THE TASK: Scan the listing for the word "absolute" and report every line that contains it.
□ □ □
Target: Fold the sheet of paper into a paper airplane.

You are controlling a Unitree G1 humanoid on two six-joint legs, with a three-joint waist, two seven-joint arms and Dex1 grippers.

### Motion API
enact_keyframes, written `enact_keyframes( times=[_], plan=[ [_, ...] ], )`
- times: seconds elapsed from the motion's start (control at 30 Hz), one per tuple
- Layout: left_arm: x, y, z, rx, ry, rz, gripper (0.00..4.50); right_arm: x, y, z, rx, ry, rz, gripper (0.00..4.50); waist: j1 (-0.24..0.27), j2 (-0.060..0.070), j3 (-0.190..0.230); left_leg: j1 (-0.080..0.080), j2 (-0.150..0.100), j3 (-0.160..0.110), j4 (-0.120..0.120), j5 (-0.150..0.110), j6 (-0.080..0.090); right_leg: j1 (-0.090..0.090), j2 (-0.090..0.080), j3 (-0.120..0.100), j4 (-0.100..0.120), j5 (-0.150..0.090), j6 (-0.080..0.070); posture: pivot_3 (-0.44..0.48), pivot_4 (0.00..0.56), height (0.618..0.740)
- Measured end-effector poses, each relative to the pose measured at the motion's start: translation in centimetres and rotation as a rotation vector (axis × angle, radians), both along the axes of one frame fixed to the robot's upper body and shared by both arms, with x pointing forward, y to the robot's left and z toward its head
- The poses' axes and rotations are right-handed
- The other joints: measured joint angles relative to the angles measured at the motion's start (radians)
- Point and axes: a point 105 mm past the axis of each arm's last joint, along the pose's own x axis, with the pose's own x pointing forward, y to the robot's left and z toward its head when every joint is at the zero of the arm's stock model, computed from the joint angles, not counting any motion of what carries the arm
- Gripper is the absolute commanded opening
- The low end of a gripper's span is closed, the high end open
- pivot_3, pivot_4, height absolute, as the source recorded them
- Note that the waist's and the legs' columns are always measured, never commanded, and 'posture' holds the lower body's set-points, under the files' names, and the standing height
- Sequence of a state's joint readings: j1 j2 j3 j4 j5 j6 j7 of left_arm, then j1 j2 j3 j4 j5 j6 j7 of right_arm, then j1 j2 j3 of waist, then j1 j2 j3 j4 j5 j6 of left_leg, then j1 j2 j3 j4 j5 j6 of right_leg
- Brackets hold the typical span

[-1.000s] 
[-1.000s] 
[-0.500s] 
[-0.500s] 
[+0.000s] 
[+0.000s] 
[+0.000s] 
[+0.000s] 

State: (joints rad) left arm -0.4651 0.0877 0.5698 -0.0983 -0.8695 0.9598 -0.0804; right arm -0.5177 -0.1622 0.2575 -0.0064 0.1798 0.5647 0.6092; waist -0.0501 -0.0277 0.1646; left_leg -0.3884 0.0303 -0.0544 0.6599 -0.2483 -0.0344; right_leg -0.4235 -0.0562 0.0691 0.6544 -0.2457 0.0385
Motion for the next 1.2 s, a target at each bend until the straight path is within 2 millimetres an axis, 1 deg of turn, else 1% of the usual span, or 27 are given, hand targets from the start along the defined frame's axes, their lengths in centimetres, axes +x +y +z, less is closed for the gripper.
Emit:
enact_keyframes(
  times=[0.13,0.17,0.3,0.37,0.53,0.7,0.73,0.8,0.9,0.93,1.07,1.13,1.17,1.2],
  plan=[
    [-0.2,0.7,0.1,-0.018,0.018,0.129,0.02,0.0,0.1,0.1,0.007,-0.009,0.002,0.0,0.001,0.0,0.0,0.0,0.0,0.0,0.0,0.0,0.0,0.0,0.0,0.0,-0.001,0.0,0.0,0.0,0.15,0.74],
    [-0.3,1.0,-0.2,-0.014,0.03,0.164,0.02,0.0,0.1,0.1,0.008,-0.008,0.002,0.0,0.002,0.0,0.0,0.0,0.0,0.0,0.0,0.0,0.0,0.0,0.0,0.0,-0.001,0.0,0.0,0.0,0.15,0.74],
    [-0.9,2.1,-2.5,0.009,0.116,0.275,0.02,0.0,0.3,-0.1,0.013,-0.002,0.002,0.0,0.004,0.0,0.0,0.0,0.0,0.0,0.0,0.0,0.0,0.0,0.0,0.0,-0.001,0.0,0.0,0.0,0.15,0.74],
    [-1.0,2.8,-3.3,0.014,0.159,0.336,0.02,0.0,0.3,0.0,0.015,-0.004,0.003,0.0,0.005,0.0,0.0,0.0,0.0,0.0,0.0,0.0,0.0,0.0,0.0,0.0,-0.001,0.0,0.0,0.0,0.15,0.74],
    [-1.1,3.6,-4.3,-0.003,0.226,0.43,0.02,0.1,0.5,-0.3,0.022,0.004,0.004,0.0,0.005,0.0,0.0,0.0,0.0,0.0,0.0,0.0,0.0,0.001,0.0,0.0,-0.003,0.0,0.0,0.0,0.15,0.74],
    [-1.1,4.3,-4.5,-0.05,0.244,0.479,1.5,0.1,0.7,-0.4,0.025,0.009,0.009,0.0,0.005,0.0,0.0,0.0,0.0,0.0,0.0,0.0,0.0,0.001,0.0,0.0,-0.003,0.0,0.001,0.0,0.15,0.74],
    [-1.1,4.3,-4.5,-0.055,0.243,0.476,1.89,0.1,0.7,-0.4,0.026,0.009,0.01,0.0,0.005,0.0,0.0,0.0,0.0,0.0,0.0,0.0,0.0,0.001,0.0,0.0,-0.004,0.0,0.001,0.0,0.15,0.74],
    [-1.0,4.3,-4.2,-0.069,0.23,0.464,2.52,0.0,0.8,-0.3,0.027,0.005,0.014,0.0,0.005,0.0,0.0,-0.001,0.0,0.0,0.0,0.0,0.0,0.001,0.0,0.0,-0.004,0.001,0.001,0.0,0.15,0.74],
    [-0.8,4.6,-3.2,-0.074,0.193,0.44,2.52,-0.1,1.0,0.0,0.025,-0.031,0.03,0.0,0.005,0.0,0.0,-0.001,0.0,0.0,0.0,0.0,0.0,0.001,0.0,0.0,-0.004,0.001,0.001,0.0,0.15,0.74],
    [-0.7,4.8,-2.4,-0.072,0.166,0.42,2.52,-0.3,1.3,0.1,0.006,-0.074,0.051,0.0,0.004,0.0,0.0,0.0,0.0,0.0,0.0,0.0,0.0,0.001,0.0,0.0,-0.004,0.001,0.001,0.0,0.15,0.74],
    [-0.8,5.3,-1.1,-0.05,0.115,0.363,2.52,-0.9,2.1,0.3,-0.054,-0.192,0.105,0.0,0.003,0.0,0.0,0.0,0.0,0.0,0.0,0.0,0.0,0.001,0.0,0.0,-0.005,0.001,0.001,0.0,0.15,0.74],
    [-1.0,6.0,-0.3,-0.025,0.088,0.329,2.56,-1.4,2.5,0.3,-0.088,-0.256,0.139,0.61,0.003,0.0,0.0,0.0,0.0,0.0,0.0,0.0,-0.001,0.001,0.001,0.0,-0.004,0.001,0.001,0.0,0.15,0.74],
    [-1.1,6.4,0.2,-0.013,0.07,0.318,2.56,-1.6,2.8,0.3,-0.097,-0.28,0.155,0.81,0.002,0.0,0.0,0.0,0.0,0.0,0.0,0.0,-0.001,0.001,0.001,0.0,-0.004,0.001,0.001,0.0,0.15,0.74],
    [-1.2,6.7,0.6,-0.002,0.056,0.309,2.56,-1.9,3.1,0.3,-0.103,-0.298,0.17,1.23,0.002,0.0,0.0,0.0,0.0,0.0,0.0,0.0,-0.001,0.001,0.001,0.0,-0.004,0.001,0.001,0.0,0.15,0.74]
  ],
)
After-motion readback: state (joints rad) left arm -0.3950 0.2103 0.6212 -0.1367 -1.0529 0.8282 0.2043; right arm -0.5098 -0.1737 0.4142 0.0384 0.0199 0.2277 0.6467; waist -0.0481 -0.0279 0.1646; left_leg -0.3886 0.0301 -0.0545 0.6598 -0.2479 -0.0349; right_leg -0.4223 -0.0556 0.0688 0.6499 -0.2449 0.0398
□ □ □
WRITTEN SOLUTION:
- Gripper is the absolute commanded opening
- pivot_3, pivot_4, height absolute, as the source recorded them

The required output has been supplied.